Rasmus Henning

Personal information
- Born: 13 November 1975 (age 50) Copenhagen, Denmark
- Height: 6 ft 2 in (1.88 m)
- Weight: 163 lb (74 kg)

Sport
- Turned pro: 1998

Medal record
Men's Triathlon
Representing Denmark
ITU Long Distance World Championships
| Silver medal – second place | 2001 Fredericia | Elite |

= Rasmus Henning =

Danish triathlete

Rasmus Henning (born 13 November 1975, in Copenhagen) is an athlete from Denmark, who competes in triathlon.
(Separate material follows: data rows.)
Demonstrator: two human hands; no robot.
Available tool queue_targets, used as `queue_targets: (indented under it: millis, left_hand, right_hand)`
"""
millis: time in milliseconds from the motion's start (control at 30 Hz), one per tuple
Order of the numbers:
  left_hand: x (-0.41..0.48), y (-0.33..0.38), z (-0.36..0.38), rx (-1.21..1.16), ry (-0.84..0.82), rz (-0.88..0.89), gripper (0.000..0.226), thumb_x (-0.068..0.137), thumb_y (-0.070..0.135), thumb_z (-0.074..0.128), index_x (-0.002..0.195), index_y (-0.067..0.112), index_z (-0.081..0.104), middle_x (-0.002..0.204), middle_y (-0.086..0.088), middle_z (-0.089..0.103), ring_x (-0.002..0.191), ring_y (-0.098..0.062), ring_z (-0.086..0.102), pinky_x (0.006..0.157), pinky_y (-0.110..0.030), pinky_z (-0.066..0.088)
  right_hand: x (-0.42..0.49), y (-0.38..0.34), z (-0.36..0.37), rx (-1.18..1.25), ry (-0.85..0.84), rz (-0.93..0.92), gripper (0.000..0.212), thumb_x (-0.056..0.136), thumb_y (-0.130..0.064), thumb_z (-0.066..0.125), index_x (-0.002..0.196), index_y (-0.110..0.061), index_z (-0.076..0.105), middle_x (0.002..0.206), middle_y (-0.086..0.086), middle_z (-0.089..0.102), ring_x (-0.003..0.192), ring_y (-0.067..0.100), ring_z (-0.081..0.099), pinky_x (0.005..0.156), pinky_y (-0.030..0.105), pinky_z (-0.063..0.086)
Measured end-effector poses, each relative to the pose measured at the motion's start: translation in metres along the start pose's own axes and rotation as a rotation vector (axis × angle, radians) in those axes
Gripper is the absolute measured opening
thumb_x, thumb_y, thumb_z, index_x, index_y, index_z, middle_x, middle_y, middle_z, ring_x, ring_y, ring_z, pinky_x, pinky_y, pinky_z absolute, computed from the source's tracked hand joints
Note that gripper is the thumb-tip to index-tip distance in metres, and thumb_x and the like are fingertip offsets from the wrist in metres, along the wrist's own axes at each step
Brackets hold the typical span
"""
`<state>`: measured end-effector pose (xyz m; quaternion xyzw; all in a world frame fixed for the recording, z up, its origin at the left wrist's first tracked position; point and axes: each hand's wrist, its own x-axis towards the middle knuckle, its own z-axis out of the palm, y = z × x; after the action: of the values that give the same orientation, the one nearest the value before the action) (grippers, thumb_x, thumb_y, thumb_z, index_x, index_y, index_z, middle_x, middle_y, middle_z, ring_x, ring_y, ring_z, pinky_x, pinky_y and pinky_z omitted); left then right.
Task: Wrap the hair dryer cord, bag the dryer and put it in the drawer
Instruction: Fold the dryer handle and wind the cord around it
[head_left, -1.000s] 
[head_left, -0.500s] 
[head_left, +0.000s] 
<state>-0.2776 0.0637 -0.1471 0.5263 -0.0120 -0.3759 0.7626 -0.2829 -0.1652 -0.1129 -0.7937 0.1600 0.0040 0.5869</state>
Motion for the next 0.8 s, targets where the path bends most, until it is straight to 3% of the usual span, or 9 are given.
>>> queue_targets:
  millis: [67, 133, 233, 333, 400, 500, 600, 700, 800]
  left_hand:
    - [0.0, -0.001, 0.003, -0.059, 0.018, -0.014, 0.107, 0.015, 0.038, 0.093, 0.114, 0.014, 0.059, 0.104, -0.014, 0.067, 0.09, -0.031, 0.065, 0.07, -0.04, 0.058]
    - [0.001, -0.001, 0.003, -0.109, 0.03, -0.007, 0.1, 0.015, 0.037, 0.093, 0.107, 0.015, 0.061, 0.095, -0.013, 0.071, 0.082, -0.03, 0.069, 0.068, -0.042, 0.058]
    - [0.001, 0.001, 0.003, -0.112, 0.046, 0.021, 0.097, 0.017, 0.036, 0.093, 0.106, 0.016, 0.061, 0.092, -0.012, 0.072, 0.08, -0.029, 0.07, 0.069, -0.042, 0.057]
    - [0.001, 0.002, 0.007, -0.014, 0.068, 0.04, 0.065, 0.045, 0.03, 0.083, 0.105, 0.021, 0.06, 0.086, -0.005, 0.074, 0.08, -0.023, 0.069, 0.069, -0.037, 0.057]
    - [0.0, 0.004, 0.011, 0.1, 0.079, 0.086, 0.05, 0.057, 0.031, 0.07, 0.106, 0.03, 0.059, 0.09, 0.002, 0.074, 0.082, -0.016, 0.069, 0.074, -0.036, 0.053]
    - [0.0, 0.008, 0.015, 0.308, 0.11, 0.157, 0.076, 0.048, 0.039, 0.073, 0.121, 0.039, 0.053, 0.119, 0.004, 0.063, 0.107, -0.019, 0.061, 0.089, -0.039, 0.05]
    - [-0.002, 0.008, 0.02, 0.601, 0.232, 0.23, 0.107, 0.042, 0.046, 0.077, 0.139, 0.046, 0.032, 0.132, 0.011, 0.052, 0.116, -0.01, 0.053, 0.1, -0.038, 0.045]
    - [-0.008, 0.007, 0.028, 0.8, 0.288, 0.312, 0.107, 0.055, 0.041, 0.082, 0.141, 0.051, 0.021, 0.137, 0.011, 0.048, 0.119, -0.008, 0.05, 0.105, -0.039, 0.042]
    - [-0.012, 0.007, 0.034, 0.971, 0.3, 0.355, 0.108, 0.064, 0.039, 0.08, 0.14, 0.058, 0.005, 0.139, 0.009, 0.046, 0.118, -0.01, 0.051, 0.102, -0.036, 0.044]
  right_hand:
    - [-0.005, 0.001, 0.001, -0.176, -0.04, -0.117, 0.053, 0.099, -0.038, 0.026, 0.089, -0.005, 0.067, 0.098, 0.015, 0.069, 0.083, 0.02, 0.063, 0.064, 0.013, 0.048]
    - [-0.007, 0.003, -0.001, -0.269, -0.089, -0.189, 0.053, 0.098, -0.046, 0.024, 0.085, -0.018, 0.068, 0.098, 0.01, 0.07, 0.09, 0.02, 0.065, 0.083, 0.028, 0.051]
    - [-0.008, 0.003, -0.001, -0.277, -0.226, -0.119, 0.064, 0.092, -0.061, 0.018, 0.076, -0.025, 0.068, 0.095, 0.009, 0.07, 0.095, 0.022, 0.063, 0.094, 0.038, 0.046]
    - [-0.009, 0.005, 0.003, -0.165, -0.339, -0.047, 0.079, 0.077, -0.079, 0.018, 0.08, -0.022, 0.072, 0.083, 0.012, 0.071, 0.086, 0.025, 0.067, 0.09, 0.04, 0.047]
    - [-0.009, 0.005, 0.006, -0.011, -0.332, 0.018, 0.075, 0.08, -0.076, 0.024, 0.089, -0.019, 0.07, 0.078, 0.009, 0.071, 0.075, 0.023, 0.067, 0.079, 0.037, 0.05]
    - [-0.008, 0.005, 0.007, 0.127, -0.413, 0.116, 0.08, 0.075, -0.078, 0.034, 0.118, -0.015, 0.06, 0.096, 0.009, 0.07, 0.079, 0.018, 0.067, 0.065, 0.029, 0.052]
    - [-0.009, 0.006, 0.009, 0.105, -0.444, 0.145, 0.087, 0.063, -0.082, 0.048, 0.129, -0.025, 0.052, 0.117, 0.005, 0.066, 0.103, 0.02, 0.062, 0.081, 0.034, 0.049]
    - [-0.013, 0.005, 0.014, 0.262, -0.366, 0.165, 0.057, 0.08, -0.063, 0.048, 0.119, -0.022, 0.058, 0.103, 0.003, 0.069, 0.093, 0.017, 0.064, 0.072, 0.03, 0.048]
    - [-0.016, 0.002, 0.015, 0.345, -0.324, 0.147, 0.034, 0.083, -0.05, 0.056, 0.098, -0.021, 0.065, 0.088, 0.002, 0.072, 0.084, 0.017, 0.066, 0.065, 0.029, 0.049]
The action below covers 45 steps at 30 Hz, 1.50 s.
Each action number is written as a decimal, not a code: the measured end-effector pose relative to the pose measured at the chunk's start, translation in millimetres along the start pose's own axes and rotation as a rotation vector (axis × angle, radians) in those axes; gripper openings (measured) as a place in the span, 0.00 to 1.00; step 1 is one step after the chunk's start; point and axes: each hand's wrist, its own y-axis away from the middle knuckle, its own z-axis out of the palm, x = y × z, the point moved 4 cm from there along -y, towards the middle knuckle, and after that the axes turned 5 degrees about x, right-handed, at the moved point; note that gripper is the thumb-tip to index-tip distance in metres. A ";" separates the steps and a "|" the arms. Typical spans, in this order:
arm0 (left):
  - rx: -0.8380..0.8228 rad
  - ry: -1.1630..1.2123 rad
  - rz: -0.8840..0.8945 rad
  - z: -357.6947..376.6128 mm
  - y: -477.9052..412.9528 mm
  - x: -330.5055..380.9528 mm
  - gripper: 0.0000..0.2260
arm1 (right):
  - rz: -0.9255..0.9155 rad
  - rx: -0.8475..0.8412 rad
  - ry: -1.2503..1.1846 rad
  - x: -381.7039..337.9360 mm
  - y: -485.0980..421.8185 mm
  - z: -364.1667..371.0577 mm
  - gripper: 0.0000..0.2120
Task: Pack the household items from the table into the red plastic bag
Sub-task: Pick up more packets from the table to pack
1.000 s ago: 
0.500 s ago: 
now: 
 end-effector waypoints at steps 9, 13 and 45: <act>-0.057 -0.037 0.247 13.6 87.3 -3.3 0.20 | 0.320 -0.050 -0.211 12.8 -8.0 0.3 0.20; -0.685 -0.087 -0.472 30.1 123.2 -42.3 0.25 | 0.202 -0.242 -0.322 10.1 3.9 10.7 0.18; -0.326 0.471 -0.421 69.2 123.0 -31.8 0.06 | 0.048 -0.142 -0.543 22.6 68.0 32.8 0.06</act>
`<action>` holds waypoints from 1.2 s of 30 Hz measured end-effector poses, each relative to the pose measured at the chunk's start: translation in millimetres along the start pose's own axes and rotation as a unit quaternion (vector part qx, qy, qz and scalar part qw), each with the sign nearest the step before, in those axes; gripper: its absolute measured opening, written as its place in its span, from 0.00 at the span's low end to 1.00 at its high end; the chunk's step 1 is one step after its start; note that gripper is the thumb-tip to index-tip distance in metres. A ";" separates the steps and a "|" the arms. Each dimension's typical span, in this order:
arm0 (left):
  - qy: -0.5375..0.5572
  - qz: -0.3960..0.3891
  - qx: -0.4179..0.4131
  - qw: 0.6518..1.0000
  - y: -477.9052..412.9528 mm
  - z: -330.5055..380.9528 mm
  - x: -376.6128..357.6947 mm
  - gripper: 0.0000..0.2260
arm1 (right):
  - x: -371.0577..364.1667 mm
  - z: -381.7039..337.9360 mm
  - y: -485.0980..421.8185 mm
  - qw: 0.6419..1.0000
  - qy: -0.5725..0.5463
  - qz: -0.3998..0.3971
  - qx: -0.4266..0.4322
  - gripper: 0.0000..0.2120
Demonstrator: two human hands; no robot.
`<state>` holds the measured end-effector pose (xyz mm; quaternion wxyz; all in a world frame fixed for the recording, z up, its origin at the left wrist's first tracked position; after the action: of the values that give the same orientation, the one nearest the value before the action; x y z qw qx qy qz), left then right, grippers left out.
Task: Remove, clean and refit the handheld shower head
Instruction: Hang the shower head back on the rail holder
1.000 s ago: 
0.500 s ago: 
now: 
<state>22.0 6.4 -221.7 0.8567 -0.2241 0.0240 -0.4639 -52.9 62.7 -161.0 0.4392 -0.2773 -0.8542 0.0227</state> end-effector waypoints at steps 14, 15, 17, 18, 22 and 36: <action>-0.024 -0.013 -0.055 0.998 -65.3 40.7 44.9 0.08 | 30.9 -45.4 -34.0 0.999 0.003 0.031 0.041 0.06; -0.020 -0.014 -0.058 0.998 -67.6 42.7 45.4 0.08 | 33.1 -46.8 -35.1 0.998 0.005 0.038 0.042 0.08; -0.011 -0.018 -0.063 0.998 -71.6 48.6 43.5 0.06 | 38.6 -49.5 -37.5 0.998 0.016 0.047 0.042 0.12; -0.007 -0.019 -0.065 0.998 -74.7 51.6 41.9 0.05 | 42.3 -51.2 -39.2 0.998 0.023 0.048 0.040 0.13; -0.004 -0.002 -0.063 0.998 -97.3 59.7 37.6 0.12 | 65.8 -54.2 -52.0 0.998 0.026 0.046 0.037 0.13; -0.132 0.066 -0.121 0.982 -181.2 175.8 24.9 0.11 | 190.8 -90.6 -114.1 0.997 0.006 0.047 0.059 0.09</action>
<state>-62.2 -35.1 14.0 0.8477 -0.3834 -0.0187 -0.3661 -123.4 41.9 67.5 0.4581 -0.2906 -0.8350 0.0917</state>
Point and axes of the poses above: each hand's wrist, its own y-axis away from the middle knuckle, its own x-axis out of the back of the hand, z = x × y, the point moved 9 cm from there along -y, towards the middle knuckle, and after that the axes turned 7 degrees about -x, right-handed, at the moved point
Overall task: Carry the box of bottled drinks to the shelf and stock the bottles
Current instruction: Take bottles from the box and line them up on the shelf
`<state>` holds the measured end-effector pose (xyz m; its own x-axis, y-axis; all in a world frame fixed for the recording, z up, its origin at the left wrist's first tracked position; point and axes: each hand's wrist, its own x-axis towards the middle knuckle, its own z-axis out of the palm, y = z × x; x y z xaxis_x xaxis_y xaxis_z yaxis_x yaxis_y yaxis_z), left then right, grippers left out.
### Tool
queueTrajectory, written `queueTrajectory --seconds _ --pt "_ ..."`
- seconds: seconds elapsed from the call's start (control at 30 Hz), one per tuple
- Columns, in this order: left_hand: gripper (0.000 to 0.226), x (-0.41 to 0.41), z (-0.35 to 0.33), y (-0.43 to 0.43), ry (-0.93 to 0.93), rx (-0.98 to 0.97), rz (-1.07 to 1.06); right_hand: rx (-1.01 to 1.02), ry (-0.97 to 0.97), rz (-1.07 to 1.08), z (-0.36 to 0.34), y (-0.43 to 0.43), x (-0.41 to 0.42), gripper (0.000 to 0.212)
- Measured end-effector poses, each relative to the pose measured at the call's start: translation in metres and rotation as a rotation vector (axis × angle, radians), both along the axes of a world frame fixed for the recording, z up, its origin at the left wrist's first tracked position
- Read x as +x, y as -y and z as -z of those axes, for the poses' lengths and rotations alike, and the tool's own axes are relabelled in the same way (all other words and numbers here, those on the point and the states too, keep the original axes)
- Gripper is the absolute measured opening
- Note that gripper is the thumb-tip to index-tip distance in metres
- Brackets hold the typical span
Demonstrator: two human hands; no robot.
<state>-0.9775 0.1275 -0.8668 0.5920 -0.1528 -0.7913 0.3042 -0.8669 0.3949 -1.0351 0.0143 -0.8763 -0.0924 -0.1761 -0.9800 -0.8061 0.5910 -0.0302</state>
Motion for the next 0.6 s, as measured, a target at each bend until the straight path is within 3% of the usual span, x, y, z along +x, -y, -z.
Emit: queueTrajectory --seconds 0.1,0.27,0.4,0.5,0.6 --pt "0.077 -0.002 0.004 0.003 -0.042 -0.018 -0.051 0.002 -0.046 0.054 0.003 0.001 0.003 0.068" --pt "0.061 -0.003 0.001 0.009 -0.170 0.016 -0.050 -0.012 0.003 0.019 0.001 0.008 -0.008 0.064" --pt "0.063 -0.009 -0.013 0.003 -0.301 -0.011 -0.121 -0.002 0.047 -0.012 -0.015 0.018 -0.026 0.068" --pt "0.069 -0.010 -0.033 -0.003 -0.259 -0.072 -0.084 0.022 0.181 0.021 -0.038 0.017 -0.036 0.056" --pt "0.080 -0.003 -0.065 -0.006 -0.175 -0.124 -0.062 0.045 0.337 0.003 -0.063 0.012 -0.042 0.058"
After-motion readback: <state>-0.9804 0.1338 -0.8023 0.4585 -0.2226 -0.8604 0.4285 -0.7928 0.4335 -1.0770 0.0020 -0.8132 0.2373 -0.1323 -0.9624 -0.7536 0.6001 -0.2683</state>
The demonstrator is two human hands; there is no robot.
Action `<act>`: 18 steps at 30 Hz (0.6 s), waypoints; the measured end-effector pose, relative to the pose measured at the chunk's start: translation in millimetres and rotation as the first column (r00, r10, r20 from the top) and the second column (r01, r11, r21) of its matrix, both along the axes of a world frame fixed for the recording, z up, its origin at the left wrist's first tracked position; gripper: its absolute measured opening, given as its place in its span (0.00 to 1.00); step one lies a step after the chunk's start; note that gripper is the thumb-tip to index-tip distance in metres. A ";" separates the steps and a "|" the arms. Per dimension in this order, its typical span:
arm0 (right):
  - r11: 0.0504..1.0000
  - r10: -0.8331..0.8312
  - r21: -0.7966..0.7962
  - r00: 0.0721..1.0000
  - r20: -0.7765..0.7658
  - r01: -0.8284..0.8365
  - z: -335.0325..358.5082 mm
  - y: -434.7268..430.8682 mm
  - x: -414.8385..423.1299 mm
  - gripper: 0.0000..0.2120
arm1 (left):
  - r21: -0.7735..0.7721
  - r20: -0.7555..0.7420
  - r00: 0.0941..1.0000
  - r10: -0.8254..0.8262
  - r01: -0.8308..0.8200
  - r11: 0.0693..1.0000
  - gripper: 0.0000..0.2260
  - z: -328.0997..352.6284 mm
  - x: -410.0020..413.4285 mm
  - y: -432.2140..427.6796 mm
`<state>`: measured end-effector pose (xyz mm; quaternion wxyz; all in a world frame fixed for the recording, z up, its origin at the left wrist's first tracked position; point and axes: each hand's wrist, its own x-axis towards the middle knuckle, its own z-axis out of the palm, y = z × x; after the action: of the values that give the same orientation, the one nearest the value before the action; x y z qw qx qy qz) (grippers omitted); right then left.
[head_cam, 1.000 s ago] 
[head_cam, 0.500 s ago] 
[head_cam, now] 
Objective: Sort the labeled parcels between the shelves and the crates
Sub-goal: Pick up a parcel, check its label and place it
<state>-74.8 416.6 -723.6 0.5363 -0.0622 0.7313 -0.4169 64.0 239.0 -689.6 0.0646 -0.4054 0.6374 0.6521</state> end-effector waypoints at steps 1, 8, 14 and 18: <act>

He competed at the second Olympic triathlon at the 2004 Summer Olympics in which he placed seventh with a total time of 1:52:37.32. He competed in the 2008 Summer Olympics as well, placing eighth in the triathlon competition with a time of 1:49:57.47. In International Triathlon Union competition, he recorded a second-place finish at the 2001 ITU Long Distance Triathlon World Championships.

Henning retired from triathlon as a professional in 2012 following the 2012 Ironman World Championship. In his reasons for retiring, Henning cited the desire to retire on his own terms, particularly as injuries began to mount and as he tried to strike a balance between sport and family. He continues to participate in endurance sports and runs a company called Tri Nordic.